The most action in the Giants’ organization before San Francisco’s’ Tuesday game against the Phillies came away from Oracle Park.
Luis Matos, San Francisco’s seventh-ranked prospect, was promoted from Double-A Richmond to Triple-A Sacramento. Matos, 21, was raking in Richmond and, since he’s already on the 40-man roster, could be a possible contributor to the Giants at some point later this year if he continues to perform for the River Cats.
Vaun Brown, another promising prospect, was activated off the injured list and placed on the Richmond roster to take Matos’ place in center field.
“We really challenged (Matos) in spring training to really refine his strike zone and decision-making in the box, and he’s been one of the best in Double-A at that,” Giants president of baseball operations Farhan Zaidi told KNBR.com.
Marc Delucchi of Giants Baseball Insider first reported the Matos news.
For the Richmond Flying Squirrels, Matos slashed .304/.399/.444 with three home runs. He stole nine bases while getting caught four times. Matos, a center fielder, won Defensive Player of the Year in the Arizona Fall League.

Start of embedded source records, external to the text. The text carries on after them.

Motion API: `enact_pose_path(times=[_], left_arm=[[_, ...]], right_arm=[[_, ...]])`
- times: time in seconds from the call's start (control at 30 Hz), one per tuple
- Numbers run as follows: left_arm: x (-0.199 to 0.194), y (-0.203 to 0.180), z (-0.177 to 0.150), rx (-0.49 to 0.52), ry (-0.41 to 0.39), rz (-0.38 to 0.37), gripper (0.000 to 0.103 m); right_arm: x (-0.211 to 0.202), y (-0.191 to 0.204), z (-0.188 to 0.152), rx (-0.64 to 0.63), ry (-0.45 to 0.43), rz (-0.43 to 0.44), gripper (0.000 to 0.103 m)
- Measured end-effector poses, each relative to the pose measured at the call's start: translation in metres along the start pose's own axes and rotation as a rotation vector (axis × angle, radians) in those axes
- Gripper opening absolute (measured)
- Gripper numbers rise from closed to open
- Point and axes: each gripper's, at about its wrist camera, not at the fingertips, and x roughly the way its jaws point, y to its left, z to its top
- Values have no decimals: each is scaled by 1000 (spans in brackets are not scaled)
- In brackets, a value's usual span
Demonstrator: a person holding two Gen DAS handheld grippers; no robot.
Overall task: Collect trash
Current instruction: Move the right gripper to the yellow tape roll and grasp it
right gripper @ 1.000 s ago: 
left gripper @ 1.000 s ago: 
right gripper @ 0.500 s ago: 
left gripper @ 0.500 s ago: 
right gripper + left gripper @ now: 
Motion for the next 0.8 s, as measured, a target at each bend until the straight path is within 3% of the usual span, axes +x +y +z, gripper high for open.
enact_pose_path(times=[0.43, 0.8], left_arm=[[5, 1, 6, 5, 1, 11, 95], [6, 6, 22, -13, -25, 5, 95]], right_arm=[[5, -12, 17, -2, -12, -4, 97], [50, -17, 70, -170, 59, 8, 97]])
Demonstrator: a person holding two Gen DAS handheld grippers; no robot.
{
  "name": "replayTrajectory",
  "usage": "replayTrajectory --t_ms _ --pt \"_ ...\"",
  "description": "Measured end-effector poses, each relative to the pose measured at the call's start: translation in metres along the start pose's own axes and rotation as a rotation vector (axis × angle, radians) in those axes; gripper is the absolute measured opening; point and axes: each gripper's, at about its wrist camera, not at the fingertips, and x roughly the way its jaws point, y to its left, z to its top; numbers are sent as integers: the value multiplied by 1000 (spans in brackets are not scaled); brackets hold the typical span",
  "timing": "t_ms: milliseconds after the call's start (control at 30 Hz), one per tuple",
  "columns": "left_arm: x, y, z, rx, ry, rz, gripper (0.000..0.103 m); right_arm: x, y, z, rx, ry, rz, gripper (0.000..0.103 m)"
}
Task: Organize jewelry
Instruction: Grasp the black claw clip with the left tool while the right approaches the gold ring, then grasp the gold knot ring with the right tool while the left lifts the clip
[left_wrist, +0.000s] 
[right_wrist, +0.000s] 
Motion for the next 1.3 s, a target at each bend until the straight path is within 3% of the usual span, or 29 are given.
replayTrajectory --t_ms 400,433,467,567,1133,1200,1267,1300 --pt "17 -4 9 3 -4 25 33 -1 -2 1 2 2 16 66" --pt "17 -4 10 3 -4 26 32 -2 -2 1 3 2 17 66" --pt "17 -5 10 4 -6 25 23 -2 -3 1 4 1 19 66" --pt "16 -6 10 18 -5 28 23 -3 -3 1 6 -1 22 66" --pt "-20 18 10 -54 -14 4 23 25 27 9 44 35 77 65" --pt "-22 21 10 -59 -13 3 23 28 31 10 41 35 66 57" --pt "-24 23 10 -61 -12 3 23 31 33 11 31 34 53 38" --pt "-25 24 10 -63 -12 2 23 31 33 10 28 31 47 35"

The most impressive improvement for Matos is his plate discipline. In 31 games, he walked 17 times compared to 12 strikeouts. Last year at Eugene, while battling a quad injury, he struck out 65 times while taking just 27 walks, putting together a disappointing .619 OPS.
“For us, it’s sort of when we challenge a guy, and he meets the challenge, rewarding them,” Zaidi said. “He kind of earned his way up. You want to get that positive reinforcement when guys meet the challenge presented to them.”
The most high-profile prospect in the Giants’ system, Kyle Harrison, still needs to meet that challenge, Zaidi said.
Harrison, regarded as the top left-handed pitching prospect in baseball, is coming off his two strongest starts for Sacramento. First, he pitched four scoreless innings while striking out seven and walking none against Las Vegas. Then, he allowed two runs in 3.2 innings, fanning eight and walking four.
In eight Triple-A starts this season, Harrison has a 3.47 ERA. He’s striking out a ludicrous 16.2 hitters per nine, but also walking over a batter per inning.
“We’ve talked about it a lot, it’s really about dominating the strike zone and pitching efficiently,” Zaidi said. “Missing a ton of bats, which you love to see — that’s a huge predictor of success. But the other part is doing it efficiently. For (Harrison), whether it’s refining his pitch mix a little bit or just getting reps — as great as he’s pitched, especially recently, he’s still got more walks than innings pitched. We just want to see the command numbers more in line with guys we’ve seen come up and have success immediately.”
In the Pacific Coast League, walk numbers have skyrocketed due to the modified automatic balls and strikes system. Some games are completely officiated by ABS and others use a challenge system.
The ABS system uses Hawkeye technology to automate the strike zone, with 17 inches — the width of the plate — as a strict zone. One Giants pitcher who has pitched with ABS this year, and strongly dislikes it, said pitches need to catch 75% of the corner for it to be called a strike.
Zaidi said the Giants get pitch location data to help sort through player evaluations that might be complicated now with the new system.
Asked specifically if Harrison’s service time could factor into the Giants’ ultimate decision to call him up, Zaidi said “not at all.”
“For a guy to have the walk number he has, we would not consider calling a guy like that up,” Zaidi said. “He’s got to get better. And I don’t mean that to sound critical, he’s just a really young pitcher who hasn’t had a lot of reps. If you’re walking guys in Triple-A, you’re going to have a hard time getting through five or six innings.”
Given how Ross Stripling and Sean Manaea have performed so far in SF’s rotation, the Giants may have a more pressing need for a starter like Harrison to emerge earlier than they may have hoped. Manaea, who lost his spot in the rotation, has a 7.96 ERA and Stripling is only marginally better at 7.14.
Still, Harrison needs to improve before he can ascend to the bigs.
“We’re really excited and encouraged about what he’s doing, but that’s been a development goal of his all along, and the PCL environment is challenging to do it in,” Zaidi said. “Lot of hitters parks and the strike zone has been tightened, some guys are struggling with it. We’re going to see that, whether it happens a couple weeks from now, a couple months from now, that’s absolutely paramount. Because strike-throwing is a big part of our identity as a pitching staff.”